# GPD Parameter Stability

Another popular graphical method to select the threshold when performing POT is the GPD Parameter Stability plots[^coles]. This technique is based on the property of GPD distribution of being "threshold stable". This means that if the exceedances over a high threshold $th_0$ follow a GPD with parameters $\xi$ and $\sigma_{th0}$, then for any other threshold $th>th_0$, the exceedances will also follow a GPD with the same shape parameter $\xi$ and a scale parameter $\sigma_{th}=\sigma_{th0}+\xi(th-th_0)$.

Let $\sigma^*=\sigma_{th}-\xi th$. Then, $\sigma^*=\sigma_{th0}-\xi th_0$, which does not depend on $th$ any more. 

The parameter stability plot is then defined as

$
\{(th, \sigma^*); th<x_{max}\} \ and \ \{{(th, \xi); th<x_{max}}\}
$

where $x_{max}$ is the maximum of the observations.

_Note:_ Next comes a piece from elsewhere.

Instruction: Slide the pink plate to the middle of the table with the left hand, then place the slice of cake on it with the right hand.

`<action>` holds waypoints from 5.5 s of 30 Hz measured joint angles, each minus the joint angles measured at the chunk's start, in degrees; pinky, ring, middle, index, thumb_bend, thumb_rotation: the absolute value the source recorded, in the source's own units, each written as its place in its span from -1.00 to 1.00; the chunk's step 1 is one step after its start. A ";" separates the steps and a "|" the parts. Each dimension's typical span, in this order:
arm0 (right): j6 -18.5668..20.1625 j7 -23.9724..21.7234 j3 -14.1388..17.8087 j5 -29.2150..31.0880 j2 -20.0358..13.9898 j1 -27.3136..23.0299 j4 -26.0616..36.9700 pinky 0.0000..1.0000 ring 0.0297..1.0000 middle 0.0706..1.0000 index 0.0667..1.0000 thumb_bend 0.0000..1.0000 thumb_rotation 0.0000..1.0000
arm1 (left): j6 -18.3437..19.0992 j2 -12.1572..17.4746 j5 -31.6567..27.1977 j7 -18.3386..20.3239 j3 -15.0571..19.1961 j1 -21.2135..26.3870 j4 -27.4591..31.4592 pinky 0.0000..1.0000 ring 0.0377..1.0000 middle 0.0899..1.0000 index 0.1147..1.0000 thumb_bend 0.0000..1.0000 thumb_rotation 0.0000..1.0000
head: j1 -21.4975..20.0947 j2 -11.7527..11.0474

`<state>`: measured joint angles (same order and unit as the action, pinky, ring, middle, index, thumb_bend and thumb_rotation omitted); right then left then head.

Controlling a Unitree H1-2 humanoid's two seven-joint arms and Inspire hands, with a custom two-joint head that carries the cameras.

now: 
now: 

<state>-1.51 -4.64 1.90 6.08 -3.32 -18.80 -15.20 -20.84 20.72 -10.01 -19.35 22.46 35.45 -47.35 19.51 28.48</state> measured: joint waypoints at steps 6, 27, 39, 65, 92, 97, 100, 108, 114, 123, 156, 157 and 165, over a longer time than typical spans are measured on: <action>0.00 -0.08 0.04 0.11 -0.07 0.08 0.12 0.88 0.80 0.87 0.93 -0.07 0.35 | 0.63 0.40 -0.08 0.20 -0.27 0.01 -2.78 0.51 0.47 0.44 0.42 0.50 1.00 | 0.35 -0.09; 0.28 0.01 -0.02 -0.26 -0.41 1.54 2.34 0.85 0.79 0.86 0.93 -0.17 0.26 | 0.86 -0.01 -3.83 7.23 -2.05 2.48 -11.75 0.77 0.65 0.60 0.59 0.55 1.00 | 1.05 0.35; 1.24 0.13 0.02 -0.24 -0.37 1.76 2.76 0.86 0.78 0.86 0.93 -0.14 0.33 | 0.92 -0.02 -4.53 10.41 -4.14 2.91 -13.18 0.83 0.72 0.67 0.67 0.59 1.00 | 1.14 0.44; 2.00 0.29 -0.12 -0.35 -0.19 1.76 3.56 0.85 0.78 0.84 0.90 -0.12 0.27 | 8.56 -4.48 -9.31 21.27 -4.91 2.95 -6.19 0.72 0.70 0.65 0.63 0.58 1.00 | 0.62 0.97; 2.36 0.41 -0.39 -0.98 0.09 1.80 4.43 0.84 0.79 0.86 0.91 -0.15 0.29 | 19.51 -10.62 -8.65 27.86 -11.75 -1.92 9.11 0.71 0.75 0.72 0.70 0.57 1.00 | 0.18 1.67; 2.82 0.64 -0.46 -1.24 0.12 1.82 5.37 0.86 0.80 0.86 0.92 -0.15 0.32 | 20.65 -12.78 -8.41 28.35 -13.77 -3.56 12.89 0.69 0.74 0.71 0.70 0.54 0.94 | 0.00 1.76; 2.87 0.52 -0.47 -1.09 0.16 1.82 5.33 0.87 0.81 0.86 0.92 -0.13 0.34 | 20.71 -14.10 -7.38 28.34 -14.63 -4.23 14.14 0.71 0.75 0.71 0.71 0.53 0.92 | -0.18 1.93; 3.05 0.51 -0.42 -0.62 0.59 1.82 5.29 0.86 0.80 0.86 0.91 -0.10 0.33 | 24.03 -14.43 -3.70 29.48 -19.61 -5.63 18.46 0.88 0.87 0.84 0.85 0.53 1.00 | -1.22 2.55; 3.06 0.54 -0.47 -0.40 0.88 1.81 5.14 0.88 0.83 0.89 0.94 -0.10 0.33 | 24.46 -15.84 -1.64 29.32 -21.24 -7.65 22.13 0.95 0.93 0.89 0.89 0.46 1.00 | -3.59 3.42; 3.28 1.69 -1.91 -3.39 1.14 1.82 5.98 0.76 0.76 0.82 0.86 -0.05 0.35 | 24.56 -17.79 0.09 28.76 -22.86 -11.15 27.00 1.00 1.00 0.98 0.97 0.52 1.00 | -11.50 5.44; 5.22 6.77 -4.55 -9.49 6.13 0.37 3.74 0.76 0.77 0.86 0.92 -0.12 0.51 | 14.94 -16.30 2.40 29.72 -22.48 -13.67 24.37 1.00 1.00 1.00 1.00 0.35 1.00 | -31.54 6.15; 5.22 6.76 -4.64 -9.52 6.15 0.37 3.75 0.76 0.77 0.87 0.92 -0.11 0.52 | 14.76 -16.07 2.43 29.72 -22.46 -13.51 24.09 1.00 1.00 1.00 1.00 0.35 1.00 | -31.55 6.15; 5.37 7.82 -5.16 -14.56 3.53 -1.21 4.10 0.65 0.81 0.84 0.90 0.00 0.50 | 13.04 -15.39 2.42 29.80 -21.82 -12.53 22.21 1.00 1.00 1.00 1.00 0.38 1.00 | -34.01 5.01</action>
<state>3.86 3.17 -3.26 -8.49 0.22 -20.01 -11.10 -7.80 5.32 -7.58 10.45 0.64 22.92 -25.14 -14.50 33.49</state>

Therefore, $\sigma^*$ and $\xi_{th}$ are constant for all $th>th_0$, if $th_0$ is a suitable threshold for the asymptotic approximation. This is, the threshold should be chosen so the shape and scale parameters remain constant.

In summary, these plots present in the x-axis different values of $th$ and in the y-axis the fitted $\sigma^*$ or $\xi$ for the values of $th$ and a value of $th$ where parameters remain stable should be selected. Note that this is also a graphical method and the interpretation of the analist has a role in the conclusions, being subjected to a certain degree of subjectivity.

In the figure below, you see an application of such method to our $H_s$ data. We can see that both $\xi$ and $\sigma^*$ remain approximately stable for values $th\leq 3.5m$. Thus, the previously selected $th=2.5m$ is appropriate considering the Parameter Stability plots.

```{figure} ./figures/Threshold_stability.png

---
PS plot for buoy data.
```

## Let's code it!

In order to exemplify how to actually implement GPD Parameter Stability plots, pseudo code is presented. Note that here the first element in a vector corresponds to index 1.

    read observations

    #define parameters
    dl = 48 #in hours
    th = linspace(min_threshold, max_threshold, step) #range_thresholds

    for i in length(th):
        excesses = find_peaks(observations, threshold = th[i], distance = dl) - th[i]
        scale[i], shape[i] = fit_GPD(excesses)
        modif_scale[i] = scale[1]-shape[i]*(th[i]-th[1])
    
    plot(x = th, y = modif_scale)
    plot(x = th, y = shape)

    
[^coles]: Coles (2004). An introduction to statistical modeling of extreme values. *Sprinter-Verlang London*.